>>>

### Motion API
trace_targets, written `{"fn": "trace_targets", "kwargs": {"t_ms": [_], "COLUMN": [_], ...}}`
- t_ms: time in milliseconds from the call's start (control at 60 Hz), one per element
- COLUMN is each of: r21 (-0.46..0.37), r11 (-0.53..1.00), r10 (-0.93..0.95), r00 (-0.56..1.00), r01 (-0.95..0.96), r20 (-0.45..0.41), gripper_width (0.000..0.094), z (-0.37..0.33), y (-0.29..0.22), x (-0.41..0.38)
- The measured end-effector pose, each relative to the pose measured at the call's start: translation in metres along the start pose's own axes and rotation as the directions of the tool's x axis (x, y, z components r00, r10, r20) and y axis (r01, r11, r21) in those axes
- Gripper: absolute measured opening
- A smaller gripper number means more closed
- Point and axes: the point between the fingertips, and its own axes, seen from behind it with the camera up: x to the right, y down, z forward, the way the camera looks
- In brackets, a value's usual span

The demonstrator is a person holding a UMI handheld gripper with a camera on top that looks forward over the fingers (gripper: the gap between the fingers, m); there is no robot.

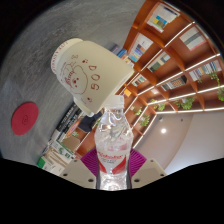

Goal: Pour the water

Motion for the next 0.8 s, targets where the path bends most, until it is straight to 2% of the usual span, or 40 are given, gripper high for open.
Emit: {"fn": "trace_targets", "kwargs": {"t_ms": [117, 250, 350, 450, 517, 533, 600, 667, 733, 800], "r21": [0.001, -0.003, -0.025, -0.012, -0.008, -0.013, -0.035, -0.077, -0.108, -0.155], "r11": [0.992, 0.879, 0.606, 0.213, -0.040, -0.093, -0.266, -0.407, -0.538, -0.636], "r10": [0.128, 0.478, 0.795, 0.976, 0.997, 0.994, 0.961, 0.908, 0.832, 0.748], "r00": [0.992, 0.878, 0.606, 0.212, -0.040, -0.094, -0.268, -0.413, -0.548, -0.653], "r01": [-0.128, -0.478, -0.795, -0.977, -0.999, -0.996, -0.963, -0.910, -0.836, -0.756], "r20": [-0.016, -0.007, 0.035, 0.055, 0.068, 0.065, 0.076, 0.078, 0.093, 0.115], "gripper_width": [0.0379, 0.0378, 0.0380, 0.0380, 0.0402, 0.0403, 0.0402, 0.0402, 0.0401, 0.0401], "z": [-0.004, -0.017, -0.027, -0.032, -0.035, -0.037, -0.040, -0.037, -0.037, -0.035], "y": [0.007, 0.021, 0.029, 0.034, 0.038, 0.025, 0.040, 0.019, 0.032, 0.015], "x": [0.005, 0.012, 0.010, 0.008, 0.007, 0.008, -0.007, -0.024, -0.040, -0.054]}}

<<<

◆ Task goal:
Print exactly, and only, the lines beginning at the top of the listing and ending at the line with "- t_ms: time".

◆ Answer space:
### Motion API
trace_targets, written `{"fn": "trace_targets", "kwargs": {"t_ms": [_], "COLUMN": [_], ...}}`
- t_ms: time in milliseconds from the call's start (control at 60 Hz), one per element

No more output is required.